Exercise goal:
Find the line with "This sheet records" in the records below. Output exactly from there until after the line with "Coarse 3-D masks: for", without pictures.

Data listing:
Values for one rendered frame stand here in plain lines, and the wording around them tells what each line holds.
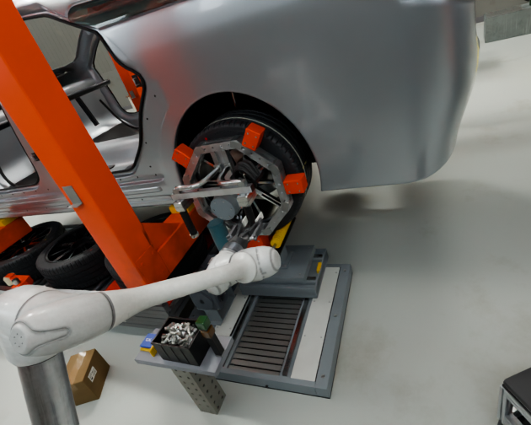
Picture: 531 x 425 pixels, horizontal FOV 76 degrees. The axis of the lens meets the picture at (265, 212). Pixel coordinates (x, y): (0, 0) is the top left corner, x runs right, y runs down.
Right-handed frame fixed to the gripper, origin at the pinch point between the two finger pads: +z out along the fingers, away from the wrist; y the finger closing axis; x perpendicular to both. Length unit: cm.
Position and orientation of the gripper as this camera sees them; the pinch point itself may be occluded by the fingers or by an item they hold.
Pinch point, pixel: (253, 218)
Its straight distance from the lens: 148.6
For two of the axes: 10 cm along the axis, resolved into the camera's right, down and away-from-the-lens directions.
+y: 9.0, -0.6, -4.2
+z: 3.2, -5.7, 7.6
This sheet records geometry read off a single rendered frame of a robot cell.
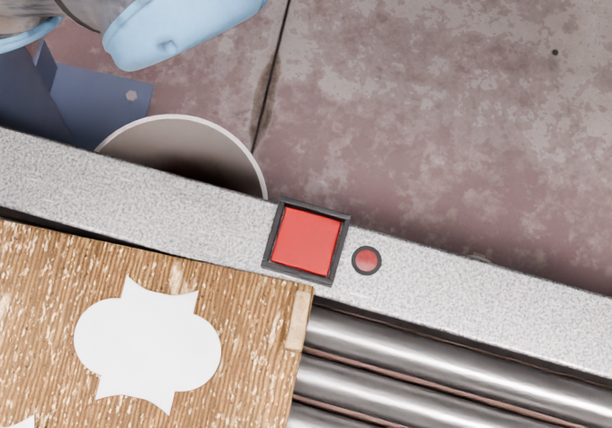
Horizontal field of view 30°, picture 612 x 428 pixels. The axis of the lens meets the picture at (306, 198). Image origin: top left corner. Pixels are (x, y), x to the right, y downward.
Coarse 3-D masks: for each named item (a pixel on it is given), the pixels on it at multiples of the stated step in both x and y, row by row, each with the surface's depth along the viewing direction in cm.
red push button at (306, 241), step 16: (288, 208) 118; (288, 224) 117; (304, 224) 117; (320, 224) 117; (336, 224) 117; (288, 240) 117; (304, 240) 117; (320, 240) 117; (336, 240) 117; (272, 256) 116; (288, 256) 116; (304, 256) 116; (320, 256) 116; (320, 272) 116
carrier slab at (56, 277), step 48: (0, 240) 115; (48, 240) 115; (96, 240) 115; (0, 288) 114; (48, 288) 114; (96, 288) 114; (144, 288) 114; (192, 288) 114; (240, 288) 114; (288, 288) 115; (0, 336) 112; (48, 336) 113; (240, 336) 113; (0, 384) 111; (48, 384) 111; (96, 384) 112; (240, 384) 112; (288, 384) 112
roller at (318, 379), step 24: (312, 360) 115; (312, 384) 114; (336, 384) 114; (360, 384) 114; (384, 384) 114; (408, 384) 115; (360, 408) 114; (384, 408) 114; (408, 408) 114; (432, 408) 114; (456, 408) 114; (480, 408) 115
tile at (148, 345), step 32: (128, 288) 113; (96, 320) 112; (128, 320) 112; (160, 320) 113; (192, 320) 113; (96, 352) 111; (128, 352) 112; (160, 352) 112; (192, 352) 112; (128, 384) 111; (160, 384) 111; (192, 384) 111
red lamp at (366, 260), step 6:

Response for this exercise:
This sheet records geometry read off a single rendered frame of a robot cell.
Horizontal field of view 30°, picture 612 x 428 pixels. The axis of the lens meets the picture at (306, 198). Image origin: top left corner. Pixels are (x, y), x to the right, y downward.
Coarse 3-D masks: for each named item (a pixel on it is given), the pixels on it at multiples of the stated step in both x and y, row by row, each with the surface's depth along the viewing direction in cm.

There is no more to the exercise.